New rules challenge Google and Facebook to change the way they moderate users

In recent years, content moderation has reached a breaking point. We have seen that all forms of ugliness thrive on platforms such as Facebook, Twitter and YouTube, whether it is coordinated harassment, impostor accounts, foreign political influence or strange algorithmic gossip. At the same time, inconsistent and sometimes harsh moderation has become an increasingly partisan issue, with conservative celebrities appearing before Congress to make dark claims about censorship. In both cases, the loss of confidence is palpable, fueled by an underlying lack of transparency. A large part of the world's discourse occurs on closed platforms such as Facebook and YouTube, and users still have little control or knowledge of the rules that govern that discourse.

Today, a coalition of non-profit groups attempted to address that gap with a list of the basic moderation standards called the Santa Clara Principles on Transparency and Accountability in Content Moderation, designed as a set of minimum standards on how treat user content online. The final product is based on the work of the American Civil Liberties Union, the Electronic Frontier Foundation, the Center for Democracy & Technology and the New America & # 39; s Open Technology Institute, as well as a series of independent experts. Together, they ask for a more complete notice when a publication is withdrawn, a stronger appeals process and new transparency reports on the total number of publications and accounts suspended.

They are simple measures, but they give users much more information and resources than they currently get on Facebook, YouTube and other platforms. The result is a new roadmap for platform moderation and an open challenge for any company that moderates content online.

According to the rules of Santa Clara At any time that an account or other content is deleted, the user would obtain a specific explanation of how and why the content was marked, with a reference to the specific guideline that they had violated. The user could also challenge the decision and present new evidence to an independent human moderator on appeal. Companies would also submit a regular moderation report based on current reports on government data requests, listing the total number of accounts marked and the rationale for each indicator.

"What we're talking about is basically the internal law of these platforms," ​​says Open Bank Institute director Kevin Bankston, who worked on the document. "Our goal is to make sure it's as open a process as possible."

So far, companies have kept quiet about the new guidelines. Google and Twitter refused to comment on the new rules; Facebook did not respond to multiple requests.

But while companies still have to weigh the Santa Clara rules, some are moving forward with similar measures by themselves. Facebook published its moderation guidelines for the first time last month, setting specific rules about violence and nudity that have guided decisions for years. The company also created its first formal appeal process for users who believe they have been suspended by mistake.

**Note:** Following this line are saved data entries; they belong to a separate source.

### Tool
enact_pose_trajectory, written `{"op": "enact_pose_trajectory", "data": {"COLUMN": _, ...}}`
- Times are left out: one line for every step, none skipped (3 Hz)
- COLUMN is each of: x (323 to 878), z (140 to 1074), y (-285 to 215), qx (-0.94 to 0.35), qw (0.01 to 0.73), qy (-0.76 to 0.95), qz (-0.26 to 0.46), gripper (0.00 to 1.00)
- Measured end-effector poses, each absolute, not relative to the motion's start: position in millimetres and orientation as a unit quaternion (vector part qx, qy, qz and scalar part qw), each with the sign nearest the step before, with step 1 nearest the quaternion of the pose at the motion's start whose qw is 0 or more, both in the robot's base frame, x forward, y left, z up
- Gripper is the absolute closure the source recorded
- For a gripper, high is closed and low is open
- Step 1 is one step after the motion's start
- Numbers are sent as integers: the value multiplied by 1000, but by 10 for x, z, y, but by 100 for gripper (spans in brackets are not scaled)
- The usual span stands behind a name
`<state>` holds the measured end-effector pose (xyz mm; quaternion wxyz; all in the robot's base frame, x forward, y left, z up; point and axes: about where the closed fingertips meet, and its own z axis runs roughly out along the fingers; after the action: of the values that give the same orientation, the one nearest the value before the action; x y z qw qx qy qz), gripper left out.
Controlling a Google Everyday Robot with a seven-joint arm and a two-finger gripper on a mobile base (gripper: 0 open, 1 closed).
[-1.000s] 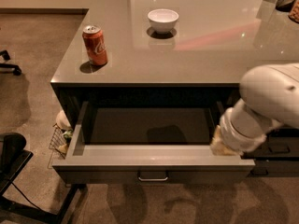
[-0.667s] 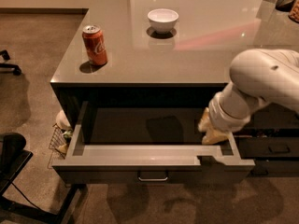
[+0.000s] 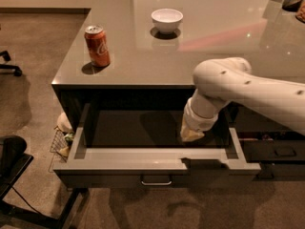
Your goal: Open top drawer
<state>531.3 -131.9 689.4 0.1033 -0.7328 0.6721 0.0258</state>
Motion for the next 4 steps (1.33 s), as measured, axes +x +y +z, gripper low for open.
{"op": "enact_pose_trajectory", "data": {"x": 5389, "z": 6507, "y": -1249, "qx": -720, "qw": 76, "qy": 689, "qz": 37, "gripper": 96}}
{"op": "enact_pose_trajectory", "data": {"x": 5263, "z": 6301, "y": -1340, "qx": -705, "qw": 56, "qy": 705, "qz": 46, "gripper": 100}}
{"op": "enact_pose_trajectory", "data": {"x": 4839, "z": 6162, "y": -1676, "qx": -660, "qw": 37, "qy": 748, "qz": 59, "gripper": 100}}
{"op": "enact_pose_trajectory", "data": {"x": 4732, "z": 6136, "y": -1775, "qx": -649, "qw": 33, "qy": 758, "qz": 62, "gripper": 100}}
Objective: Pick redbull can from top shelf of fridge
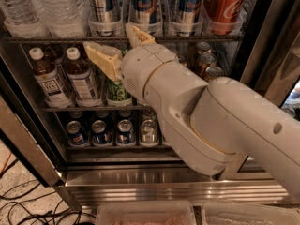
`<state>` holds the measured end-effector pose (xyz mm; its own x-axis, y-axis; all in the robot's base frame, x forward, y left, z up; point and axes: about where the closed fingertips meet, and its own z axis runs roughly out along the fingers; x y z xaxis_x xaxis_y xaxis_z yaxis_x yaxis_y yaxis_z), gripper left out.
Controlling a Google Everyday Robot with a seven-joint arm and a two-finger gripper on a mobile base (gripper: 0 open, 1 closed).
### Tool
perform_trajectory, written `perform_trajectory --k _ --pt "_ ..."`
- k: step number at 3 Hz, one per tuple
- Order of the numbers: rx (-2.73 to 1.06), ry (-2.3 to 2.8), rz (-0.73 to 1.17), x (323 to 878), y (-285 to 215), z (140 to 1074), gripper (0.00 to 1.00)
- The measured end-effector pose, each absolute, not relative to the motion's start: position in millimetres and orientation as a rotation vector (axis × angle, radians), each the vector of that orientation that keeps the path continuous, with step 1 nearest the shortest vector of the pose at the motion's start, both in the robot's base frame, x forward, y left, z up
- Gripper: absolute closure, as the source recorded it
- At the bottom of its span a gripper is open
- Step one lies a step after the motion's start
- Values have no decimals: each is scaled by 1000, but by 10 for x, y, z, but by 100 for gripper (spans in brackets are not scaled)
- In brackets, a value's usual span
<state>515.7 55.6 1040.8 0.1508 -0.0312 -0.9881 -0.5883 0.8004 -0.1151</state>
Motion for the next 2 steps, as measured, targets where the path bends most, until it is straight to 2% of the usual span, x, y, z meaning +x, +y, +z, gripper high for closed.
perform_trajectory --k 2 --pt "-567 1339 446 5397 645 10577 32"
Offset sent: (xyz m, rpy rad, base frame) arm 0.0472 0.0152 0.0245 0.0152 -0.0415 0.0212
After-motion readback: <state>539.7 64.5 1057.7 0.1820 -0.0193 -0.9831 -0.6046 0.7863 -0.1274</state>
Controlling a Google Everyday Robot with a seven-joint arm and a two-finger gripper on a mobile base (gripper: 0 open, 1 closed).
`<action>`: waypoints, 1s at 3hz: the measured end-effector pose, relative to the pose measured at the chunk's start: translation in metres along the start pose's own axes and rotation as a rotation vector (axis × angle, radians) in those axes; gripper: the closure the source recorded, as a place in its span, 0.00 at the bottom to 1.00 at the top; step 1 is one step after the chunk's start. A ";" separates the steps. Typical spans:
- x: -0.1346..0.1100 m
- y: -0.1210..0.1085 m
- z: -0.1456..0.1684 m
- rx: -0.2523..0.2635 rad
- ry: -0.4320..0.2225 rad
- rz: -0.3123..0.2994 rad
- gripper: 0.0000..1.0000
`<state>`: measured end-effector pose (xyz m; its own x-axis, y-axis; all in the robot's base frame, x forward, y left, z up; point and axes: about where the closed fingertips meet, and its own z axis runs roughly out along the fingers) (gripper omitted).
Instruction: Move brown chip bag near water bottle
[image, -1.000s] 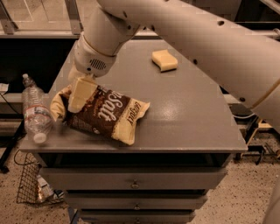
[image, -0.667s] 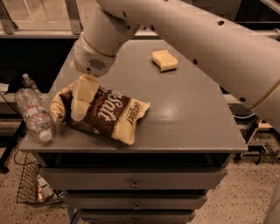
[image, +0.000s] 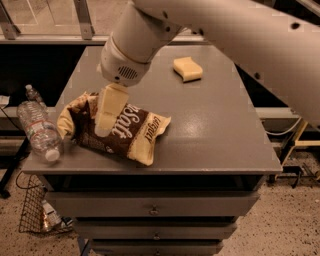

YouTube is closer to complying with the rules, although it still does not achieve transparency. The platform already has a notification and appeal process, and its guidelines have been public from the beginning. YouTube launched its first quarterly moderation report in April, which details the 8.2 million videos deleted during the last quarter of 2017. But although the report breaks down the policies involved in human flags, it does not give the same detail if the content was marked by the automated systems responsible for most of the content removal on YouTube.

The Santa Clara document is limited to process problems, leaving aside many of the thorny questions surrounding moderation. The rules do not explain what content should be removed or if a particular publication can be considered a threat to the user's security. Nor does it deal with political discourse or exclusions for journalistic interest, such as the political polemic of world leaders on Twitter .

But many of the experts involved say that the rules are more a minimum set of standards than a final list of demands. "I've been very critical of some specific policies, from nudity to terrorism," says Jillian C. York, who worked on the rules for EFF. "Ultimately, however, I do not believe that the moderation of content will disappear in the short term, so its mediation through transparency and due process is a great start."